Claiming no more legitimacy than any other mindfulness aid, astrology should focus not on putting something else into mind, but on the memes in there: the substratum of our dependency on the delusory self making this mistaken world. I give him an A.
“Art thus teaches us not to try to banish the darkness that surrounds the light of intelligibility, but to learn to see into that ubiquitous “noth-ing” so as to discern therein the enigmatic “earth” which nurtures all the genuine meanings that have yet to see the light of day. Insofar as we can learn from Van Gogh (or other similarly great artists) to see in this poetic way ourselves, Heidegger suggests, we will find ourselves dwelling in a postmodern world permeated by genuinely meaningful possibilities.” Iain Thomson, Heidegger’s Aesthetics, 2015.
Astrographic Note:
Because of the inclination of the equatorial and ecliptic planes to the galactic plane, some part of the Milky Way is not visible to us. Rather, it is divided into two great rivers. The first is the great tumult of Scorpius, which is entirely contained in the Breamlea Zodiac Constellation Scorpio, and carries the Summer Sign of Gemini, because the Sun crosses in Summer. The Moon crosses this river once a month, bringing it to the stellar wasteland I have called Justfriendistan, and in that context I call it Acheron.
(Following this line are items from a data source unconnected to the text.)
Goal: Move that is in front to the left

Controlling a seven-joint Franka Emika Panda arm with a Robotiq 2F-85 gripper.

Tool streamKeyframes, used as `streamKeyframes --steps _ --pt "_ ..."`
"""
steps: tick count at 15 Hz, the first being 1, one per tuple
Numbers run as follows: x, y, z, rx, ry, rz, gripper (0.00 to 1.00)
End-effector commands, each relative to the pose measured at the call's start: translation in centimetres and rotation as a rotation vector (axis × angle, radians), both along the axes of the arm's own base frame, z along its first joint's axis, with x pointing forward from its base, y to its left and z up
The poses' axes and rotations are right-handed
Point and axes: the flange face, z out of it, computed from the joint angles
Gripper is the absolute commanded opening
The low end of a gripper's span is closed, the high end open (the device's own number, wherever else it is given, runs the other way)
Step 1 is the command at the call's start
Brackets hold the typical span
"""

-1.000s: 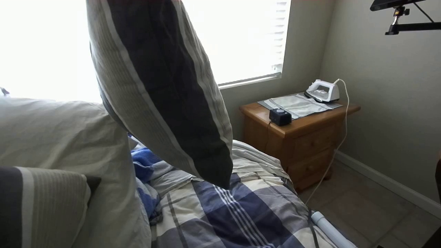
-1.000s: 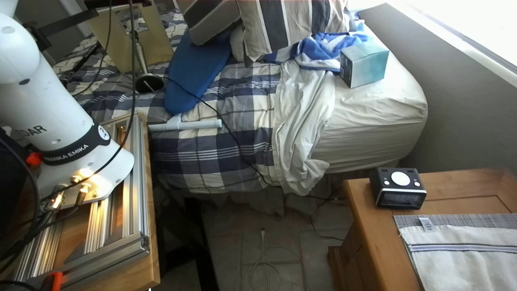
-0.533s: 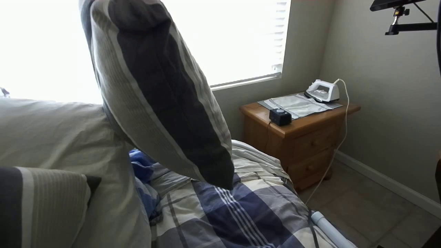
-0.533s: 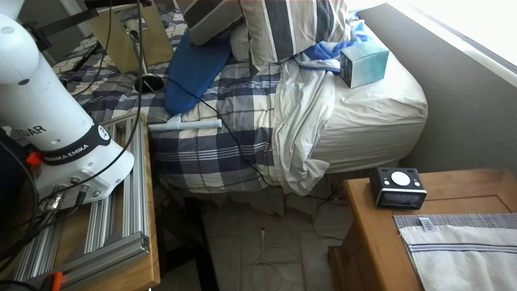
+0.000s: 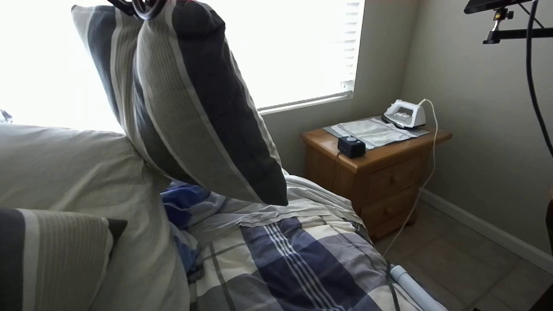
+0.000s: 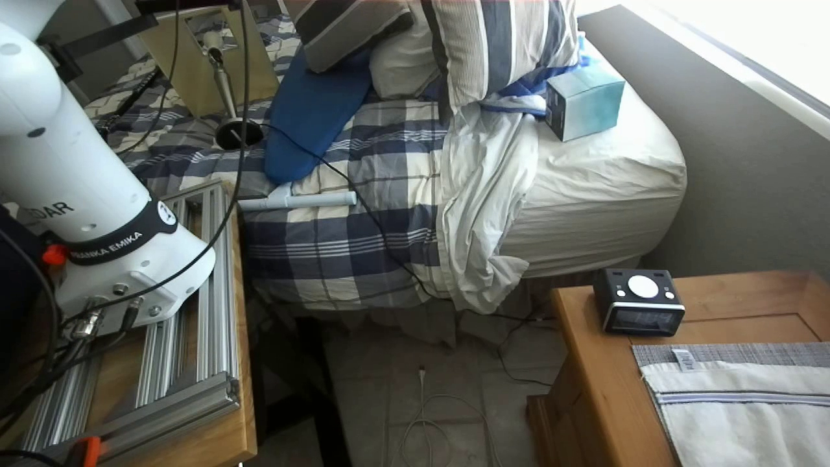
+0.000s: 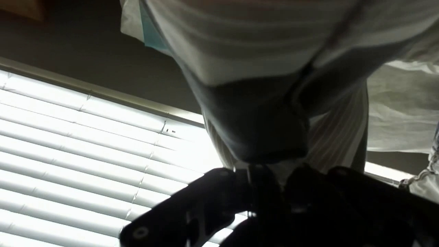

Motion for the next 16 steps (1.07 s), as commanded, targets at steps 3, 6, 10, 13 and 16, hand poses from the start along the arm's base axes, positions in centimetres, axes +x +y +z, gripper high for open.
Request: streamKeyframes --steps 3,6,10,13,16 --pt "1.8 -1.7 2.4 0.040 -0.216 -0.069 0.02" --pt "2.5 -1.7 1.8 0.053 -0.293 -0.086 0.02" --pt "3.0 -0.6 0.0 0.028 -0.375 -0.057 0.02" --pt "3.0 0.8 -2.0 0.021 -0.388 -0.040 0.02" --pt "2.4 2.0 -3.3 0.022 -0.348 -0.039 0.34"
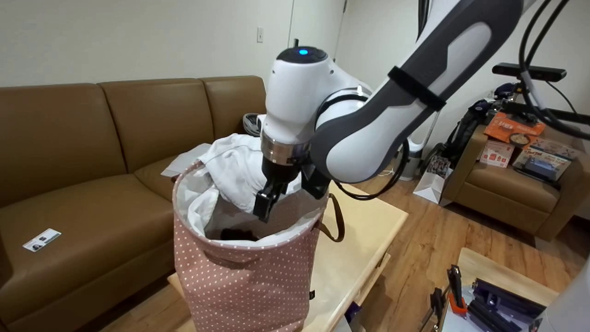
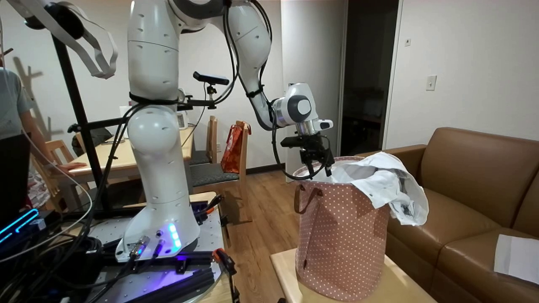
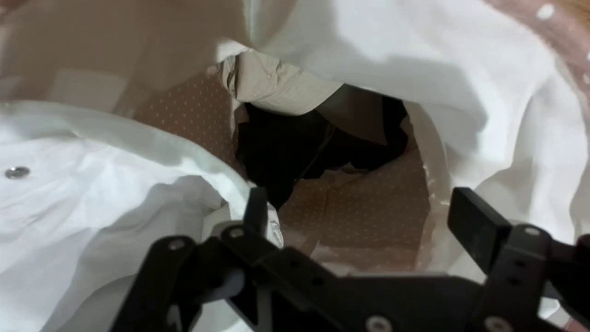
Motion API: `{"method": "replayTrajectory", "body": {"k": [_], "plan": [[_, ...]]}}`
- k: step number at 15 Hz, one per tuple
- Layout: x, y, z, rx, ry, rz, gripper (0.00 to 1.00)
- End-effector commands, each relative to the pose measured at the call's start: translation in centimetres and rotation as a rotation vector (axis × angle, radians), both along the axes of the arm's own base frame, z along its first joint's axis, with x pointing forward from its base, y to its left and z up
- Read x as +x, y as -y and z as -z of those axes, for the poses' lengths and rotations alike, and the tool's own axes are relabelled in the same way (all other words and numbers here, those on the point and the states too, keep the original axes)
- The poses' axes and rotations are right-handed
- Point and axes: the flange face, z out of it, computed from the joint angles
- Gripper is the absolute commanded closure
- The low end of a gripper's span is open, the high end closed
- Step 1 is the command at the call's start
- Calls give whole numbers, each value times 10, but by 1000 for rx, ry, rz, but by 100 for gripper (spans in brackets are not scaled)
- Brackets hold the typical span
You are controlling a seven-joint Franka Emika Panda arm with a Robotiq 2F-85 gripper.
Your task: Put the white pair of shorts in the laundry bag
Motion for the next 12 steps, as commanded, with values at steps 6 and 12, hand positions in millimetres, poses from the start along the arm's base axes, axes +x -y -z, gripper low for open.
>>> {"method": "replayTrajectory", "body": {"k": [6, 12], "plan": [[14, 10, -5, -56, 210, -154, 0], [26, 42, 3, -107, 236, -102, 25]]}}
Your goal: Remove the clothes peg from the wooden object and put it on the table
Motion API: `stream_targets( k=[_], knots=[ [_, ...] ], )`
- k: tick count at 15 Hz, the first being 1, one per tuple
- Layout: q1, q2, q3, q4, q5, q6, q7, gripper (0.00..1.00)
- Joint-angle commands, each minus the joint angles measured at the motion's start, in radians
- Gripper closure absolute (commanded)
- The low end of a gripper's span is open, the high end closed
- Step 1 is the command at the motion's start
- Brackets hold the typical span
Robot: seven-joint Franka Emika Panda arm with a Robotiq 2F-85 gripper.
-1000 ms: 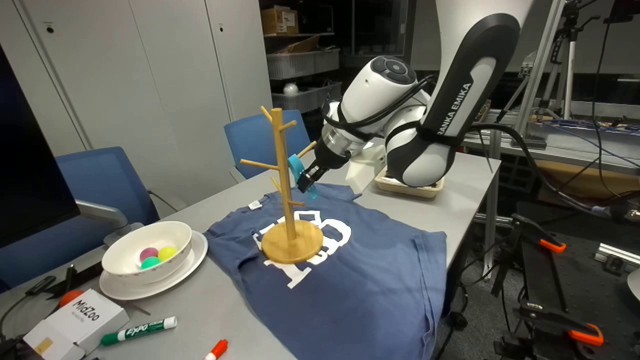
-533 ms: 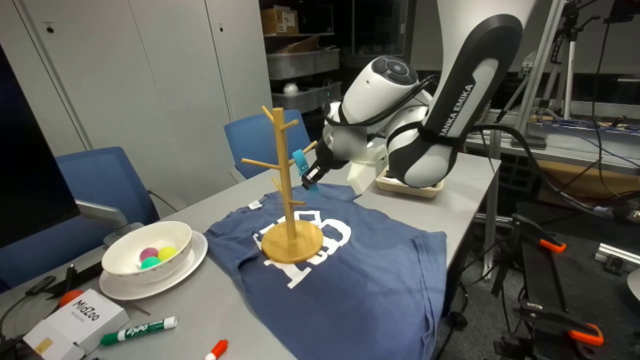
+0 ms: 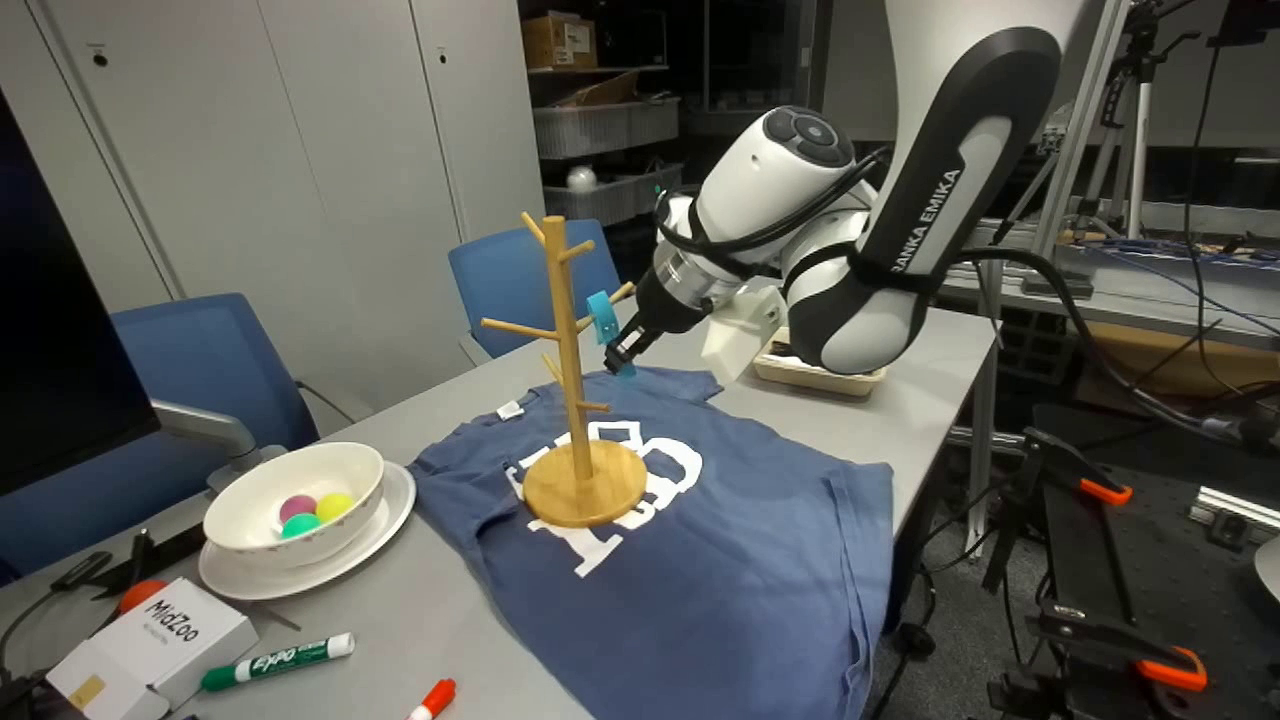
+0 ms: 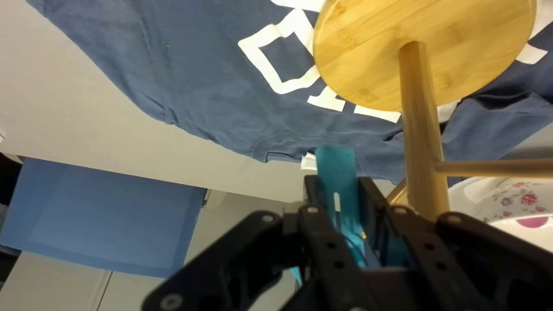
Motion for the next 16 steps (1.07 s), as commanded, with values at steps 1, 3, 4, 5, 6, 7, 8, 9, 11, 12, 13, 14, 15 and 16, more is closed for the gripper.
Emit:
stream_targets(
  k=[1, 3, 4, 5, 6, 7, 8, 9, 11, 12, 13, 14, 15, 16],
  knots=[
    [0.07, -0.003, -0.06, -0.046, 0.044, 0.057, 0.001, 0.94],
    [0.097, -0.004, -0.087, -0.062, 0.059, 0.07, 0.0, 0.94],
    [0.109, -0.004, -0.1, -0.07, 0.067, 0.074, -0.001, 0.94],
    [0.12, -0.004, -0.114, -0.078, 0.076, 0.078, 0.0, 0.94],
    [0.131, -0.003, -0.127, -0.085, 0.085, 0.081, -0.001, 0.94],
    [0.139, -0.003, -0.141, -0.091, 0.093, 0.08, -0.001, 0.94],
    [0.149, -0.001, -0.155, -0.098, 0.101, 0.081, -0.001, 0.94],
    [0.157, 0.001, -0.171, -0.105, 0.107, 0.081, -0.002, 0.94],
    [0.171, 0.001, -0.2, -0.119, 0.118, 0.082, -0.002, 0.94],
    [0.176, 0.0, -0.214, -0.125, 0.121, 0.083, -0.002, 0.94],
    [0.18, -0.001, -0.226, -0.132, 0.122, 0.081, -0.002, 0.94],
    [0.183, 0.0, -0.237, -0.137, 0.126, 0.082, -0.001, 0.94],
    [0.186, -0.001, -0.246, -0.142, 0.127, 0.081, 0.001, 0.94],
    [0.186, 0.0, -0.255, -0.148, 0.127, 0.081, 0.003, 0.94]
  ],
)
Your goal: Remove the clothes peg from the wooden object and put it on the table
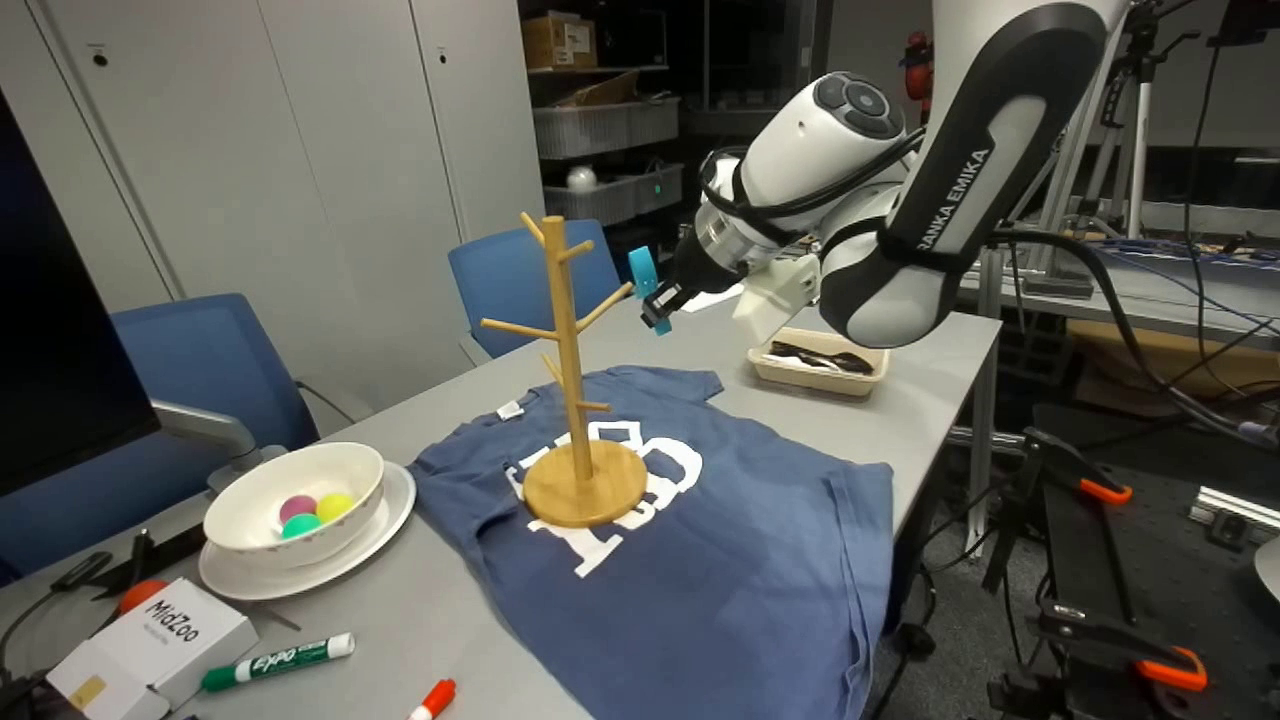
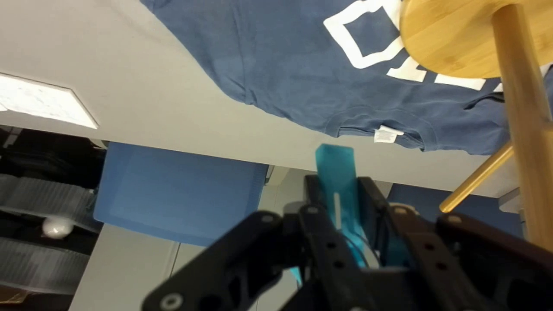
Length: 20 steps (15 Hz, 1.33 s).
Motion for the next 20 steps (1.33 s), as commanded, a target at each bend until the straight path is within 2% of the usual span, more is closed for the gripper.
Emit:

The second river features the visual delights of Orion and Canis Major, and flows between the Breamlea Zodiac Constellations of Taurus and Gemini, which carry the Winter signs respectively of Sagittarius and Capricorn. This is the River Lethe, which cleanses the memory of past astrologies and prepares the traveller, Sun, Moon or planets, for the social climb, where the Sun is now, back into the mentality of Scorpio.